Manhattan also reported results from 27 holes that intersected the TG-1 sulphide deposit. The remaining 14 holes sunk outside the resource area were deemed economically insignificant. “We have extended the sulphide body to the south, added on a few tonnes there, and confirmed the original drilling and the grade distribution inside the sulphide deposit,” says Clow.

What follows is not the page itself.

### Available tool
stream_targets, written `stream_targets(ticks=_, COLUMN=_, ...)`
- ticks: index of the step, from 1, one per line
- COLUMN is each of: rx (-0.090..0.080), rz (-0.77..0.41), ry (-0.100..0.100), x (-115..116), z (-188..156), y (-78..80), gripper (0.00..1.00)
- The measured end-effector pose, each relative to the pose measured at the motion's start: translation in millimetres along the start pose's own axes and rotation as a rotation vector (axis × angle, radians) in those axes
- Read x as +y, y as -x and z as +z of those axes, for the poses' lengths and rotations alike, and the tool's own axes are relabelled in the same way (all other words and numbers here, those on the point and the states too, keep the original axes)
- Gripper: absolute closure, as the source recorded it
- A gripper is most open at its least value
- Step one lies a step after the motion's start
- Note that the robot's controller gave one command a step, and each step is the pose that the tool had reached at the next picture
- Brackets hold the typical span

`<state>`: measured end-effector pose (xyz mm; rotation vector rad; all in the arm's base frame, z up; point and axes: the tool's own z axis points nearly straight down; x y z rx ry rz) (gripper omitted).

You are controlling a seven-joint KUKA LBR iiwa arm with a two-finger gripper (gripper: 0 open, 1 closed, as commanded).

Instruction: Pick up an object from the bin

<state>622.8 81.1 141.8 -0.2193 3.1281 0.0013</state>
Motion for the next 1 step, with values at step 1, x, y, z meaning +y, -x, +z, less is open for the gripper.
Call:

Stepout drilling on the southeastern flank of TG-1 extended sulphide mineralization more than 100 metres to the south. Highlights include: 16 metres of 0.6% copper, 2.5% zinc, 0.2% lead, 0.82 gram gold and 41.1 grams silver in hole 35; 54.3 metres of 0.7% copper, 2.3% zinc, 0.2% lead, 0.85 gram gold and 40.9 grams silver in hole 37; 12 metres of 0.8% copper, 4.1% zinc, 0.2% lead, 0.8 gram gold and 51.5 grams silver in hole 44; and 14.7 metres of 2.1% copper, 3% zinc, 0.1% lead, 1.18 grams gold and 58.9 grams silver in hole 46.

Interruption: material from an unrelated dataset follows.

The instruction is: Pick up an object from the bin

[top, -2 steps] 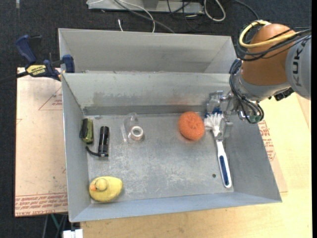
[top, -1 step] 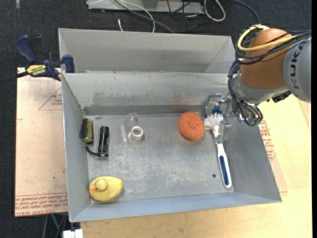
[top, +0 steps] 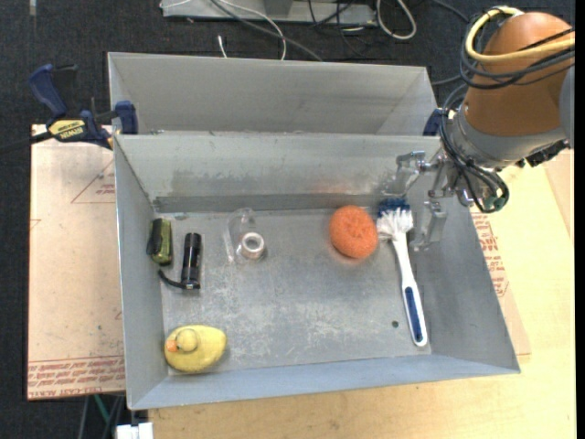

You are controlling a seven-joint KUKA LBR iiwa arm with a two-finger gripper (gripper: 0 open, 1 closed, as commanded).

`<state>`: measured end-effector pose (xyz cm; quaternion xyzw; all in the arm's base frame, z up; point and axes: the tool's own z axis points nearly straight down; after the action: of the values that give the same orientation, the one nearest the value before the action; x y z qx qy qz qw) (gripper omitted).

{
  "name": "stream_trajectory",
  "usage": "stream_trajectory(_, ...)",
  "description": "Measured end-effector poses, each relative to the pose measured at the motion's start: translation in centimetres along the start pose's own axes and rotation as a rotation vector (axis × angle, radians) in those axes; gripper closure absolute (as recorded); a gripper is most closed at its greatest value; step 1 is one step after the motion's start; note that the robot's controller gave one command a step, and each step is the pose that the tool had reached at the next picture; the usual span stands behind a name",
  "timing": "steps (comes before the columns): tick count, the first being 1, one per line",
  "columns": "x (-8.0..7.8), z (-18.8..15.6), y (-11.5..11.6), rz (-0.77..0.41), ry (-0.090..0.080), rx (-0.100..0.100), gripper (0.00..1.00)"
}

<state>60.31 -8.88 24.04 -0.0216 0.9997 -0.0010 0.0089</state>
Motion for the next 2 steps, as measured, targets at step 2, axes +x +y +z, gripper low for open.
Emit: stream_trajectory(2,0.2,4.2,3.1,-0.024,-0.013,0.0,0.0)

The three holes — 50, 51, and 53 — indicate that sulphide mineralization thins to the south. Hole 50 intersected 3.8 metres of 2.3% copper, 1.9% zinc, 0.3% lead, 1.26 grams gold and 87 grams silver, followed farther down-hole by 2.9 metres of 0.5% copper, 2.4% zinc, 0.3% lead, 0.39 gram gold and 31.7 grams silver. Hole 51 intersected 3.7 metres of 1.7% copper, 1.9% zinc, 0.2% lead, 0.83 gram gold and 53.2 grams silver, followed by 3.1 metres of 0.3% copper, 1.3% zinc, 0.2% lead, 0.21 gram gold and 14.3 grams silver. Hole 53 encountered 1.7 metres of 2.1% copper, 2.4% zinc, 0.3% lead, 0.78 gram gold and 35.5 grams silver.

Manhattan says the TG-1 sulphide body remains open to the southwest along an anomalous gravity trend connected to the TG-3 gravity anomaly, 700 metres to the south.

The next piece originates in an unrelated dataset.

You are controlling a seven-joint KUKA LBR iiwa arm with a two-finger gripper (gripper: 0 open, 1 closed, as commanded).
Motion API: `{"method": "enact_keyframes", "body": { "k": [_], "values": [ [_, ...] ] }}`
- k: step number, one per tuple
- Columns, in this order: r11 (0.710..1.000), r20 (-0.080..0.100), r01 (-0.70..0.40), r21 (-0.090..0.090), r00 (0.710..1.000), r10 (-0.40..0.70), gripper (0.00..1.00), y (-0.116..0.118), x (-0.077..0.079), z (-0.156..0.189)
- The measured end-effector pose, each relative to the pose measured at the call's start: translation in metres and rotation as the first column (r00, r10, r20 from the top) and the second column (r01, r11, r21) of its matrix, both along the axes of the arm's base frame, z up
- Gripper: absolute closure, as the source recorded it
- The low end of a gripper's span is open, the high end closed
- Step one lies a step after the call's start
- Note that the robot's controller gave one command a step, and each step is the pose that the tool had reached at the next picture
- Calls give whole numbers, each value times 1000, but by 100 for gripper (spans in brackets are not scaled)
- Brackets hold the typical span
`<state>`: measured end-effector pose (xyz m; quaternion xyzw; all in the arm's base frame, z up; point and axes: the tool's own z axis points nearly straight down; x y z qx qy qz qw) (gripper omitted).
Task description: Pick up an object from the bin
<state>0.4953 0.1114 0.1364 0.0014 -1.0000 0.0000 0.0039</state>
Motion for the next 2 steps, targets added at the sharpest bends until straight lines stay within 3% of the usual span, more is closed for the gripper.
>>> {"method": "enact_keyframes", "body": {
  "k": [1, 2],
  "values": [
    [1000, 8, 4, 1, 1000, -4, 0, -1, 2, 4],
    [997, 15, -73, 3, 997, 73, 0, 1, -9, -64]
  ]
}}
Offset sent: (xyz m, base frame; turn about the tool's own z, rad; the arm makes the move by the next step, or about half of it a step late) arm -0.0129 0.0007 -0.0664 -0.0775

The company has three rigs turning on the TG-3 anomaly in an attempt to define the limits of another sulphide system. At a depth of 143.1 metres, the first hole intersected 42.3 metres grading 1% copper, 1% zinc, 0.1% lead, 1.11 grams gold and 29 grams silver. Results for 20 other holes are pending.

Clow says the company is outlining a large sulphide body at TG-3 with similarities to TG-1. Both have a pyrite core with base metals around the edges. “TG-1 was 150 million tonnes of sulphides, about a third of which is base metals. TG-3 could be a similar sort of magnitude,” says Clow.

TG-3 is one of seven gravity anomalies that have been defined within 5 km of the TG-1 deposit. Manhattan will drill-test the TG-6 and TG-7 anomalies in the next two weeks.

Manhattan has the right to earn a 75% interest in the project. The remaining 25% is held by state-owned Minero Peru.